One velcro about midway up extendable handle and then 2 on top handle to keep the tubing up there and a third on top handle to tuck my nose piece under the tab when not in use.
-A side issue for any readers for those pesky nose bleeds from oxygen dry-out. My ENT yeterday told me to get some of the no-drip saline spray named AYR. She said it will help stop the occasional bleeds and not run out. Bought it and is a bit thicker than the straight liquid salt sprays for toughening nasal membranes.

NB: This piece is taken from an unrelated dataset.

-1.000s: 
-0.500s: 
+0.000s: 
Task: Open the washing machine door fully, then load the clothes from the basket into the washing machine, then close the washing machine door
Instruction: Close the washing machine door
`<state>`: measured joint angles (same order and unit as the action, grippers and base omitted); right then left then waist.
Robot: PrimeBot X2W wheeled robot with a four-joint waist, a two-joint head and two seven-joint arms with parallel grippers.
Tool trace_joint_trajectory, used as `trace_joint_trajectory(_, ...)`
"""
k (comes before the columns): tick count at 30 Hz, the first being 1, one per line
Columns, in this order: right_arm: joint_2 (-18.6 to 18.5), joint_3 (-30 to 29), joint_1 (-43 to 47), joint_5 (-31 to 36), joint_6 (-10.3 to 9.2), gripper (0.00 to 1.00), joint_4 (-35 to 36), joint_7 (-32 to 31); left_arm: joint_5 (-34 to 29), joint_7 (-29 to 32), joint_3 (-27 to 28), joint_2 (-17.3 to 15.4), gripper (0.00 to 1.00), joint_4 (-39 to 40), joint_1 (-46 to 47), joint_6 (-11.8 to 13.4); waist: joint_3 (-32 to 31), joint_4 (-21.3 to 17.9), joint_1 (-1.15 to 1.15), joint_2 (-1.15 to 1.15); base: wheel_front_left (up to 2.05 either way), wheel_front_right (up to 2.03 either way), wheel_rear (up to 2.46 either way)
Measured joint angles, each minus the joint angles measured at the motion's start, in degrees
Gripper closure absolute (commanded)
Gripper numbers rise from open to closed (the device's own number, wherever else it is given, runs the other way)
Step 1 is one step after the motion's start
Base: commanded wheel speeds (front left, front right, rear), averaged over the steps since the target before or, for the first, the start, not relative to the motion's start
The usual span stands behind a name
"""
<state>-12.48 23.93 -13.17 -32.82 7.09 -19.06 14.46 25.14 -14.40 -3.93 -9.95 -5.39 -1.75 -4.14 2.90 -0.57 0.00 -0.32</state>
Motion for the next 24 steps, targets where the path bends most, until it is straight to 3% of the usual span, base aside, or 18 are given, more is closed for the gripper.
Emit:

-Last item is I have trouble walking even with oxygen more than about 100′ before really out of air and breathing really really hard. So bought a neat little electric scooter and a wire basket made for the rear plug-in tube behind seat. Now when I go to get the paper or mail or whatever outside I have some nice mobility. I simply use walker (with G5 oxygen on seat) to get to garage, then lift two wheeled dolly with G5 Inogen unit off walker seat and set it down in the back basket on back of scooter and use garage door opener to get “out” and go get newspaper (using my also handy 3′ squeeze picker-upper to get the paper and put it in front basket. It works and wife feels she has gotten a little of me back for utility :-). Can’t recommend the scooters enough although seemingly an extravagance. I can even run it out into the yard although its not a terrain type thing they can be bought in stronger bigger versions. Even started taking my dog for walks down the street the other day, she likes the zip leash and faster speed than my otherwise shuffling along.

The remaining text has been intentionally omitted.